Мужчина в обтянутых панталонах пропел один, потом пропела она. Потом оба замолкли, заиграла музыка, и мужчина стал перебирать пальцами руку девицы в белом платье, очевидно выжидая опять такта, чтобы начать свою партию вместе с нею. Они пропели вдвоем, и все в театре стали хлопать и кричать, а мужчина и женщина на сцене, которые изображали влюбленных, стали, улыбаясь и разводя руками, кланяться.

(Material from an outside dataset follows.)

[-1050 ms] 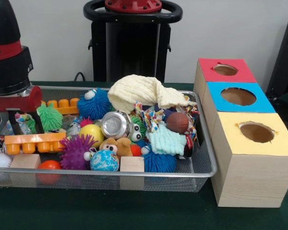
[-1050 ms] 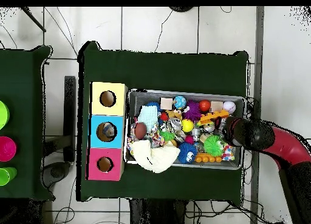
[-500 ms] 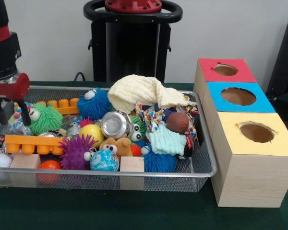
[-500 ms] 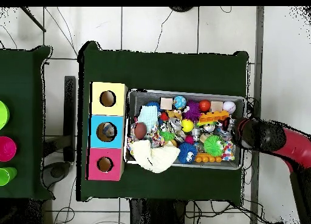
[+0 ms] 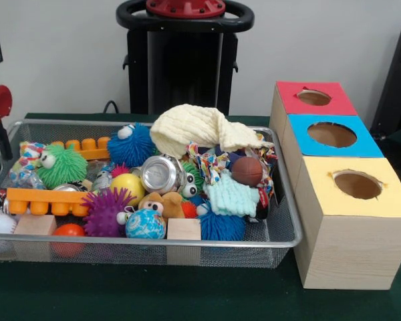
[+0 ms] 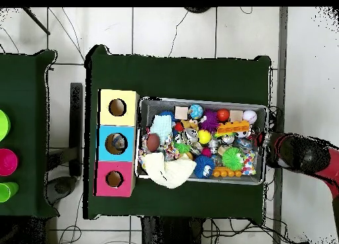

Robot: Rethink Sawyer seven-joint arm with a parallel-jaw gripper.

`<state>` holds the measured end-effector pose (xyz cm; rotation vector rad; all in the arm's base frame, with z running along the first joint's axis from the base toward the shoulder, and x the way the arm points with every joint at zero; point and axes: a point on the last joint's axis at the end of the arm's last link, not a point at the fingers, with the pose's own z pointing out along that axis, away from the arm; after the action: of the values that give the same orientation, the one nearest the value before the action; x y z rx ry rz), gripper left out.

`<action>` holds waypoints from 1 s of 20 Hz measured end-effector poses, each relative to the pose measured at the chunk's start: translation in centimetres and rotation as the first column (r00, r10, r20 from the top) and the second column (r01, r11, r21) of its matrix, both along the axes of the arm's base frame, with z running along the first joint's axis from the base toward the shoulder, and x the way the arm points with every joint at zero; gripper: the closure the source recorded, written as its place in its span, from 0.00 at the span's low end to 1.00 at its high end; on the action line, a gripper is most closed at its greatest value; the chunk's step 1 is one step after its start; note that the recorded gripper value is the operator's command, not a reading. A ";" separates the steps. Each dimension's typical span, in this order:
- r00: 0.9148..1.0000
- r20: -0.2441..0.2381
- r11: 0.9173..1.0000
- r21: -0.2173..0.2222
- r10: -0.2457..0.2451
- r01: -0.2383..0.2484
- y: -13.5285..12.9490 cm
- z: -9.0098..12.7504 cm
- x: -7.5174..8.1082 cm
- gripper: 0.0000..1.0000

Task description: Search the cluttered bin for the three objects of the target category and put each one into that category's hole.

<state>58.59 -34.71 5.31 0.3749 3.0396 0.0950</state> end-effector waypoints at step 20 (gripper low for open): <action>0.992 -0.072 0.994 0.041 0.106 -0.104 4.9 -2.9 -5.0 0.00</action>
<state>53.61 -29.80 2.38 0.2255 3.1336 0.1470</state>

После деревни и в том серьезном настроении, в котором находилась Наташа, всё это было дико и удивительно ей. Она не могла следить за ходом оперы, не могла даже слышать музыку: она видела только крашеные картоны и странно наряженных мужчин и женщин, при ярком свете странно двигавшихся, говоривших и певших; она знала, что всё это должно было представлять, но всё это было так вычурно фальшиво и ненатурально, что ей становилось то совестно за актеров, то смешно на них. Она оглядывалась вокруг себя, на лица зрителей, отыскивая в них то же чувство насмешки и недоумения, которое было в ней; но все лица были внимательны к тому, что происходило на сцене и выражали притворное, как казалось Наташе, восхищение. «Должно быть это так надобно!» думала Наташа. Она попеременно оглядывалась то на эти ряды припомаженных голов в партере, то на оголенных женщин в ложах, в особенности на свою соседку Элен, которая, совершенно раздетая, с тихой и спокойной улыбкой, не спуская глаз, смотрела на сцену, ощущая яркий свет, разлитый по всей зале и теплый, толпою согретый воздух. Наташа мало по малу начинала приходить в давно не испытанное ею состояние опьянения. Она не помнила, что она и где она и что перед ней делается. Она смотрела и думала, и самые странные мысли неожиданно, без связи, мелькали в ее голове. То ей приходила мысль вскочить на рампу и пропеть ту арию, которую пела актриса, то ей хотелось зацепить веером недалеко от нее сидевшего старичка, то перегнуться к Элен и защекотать ее.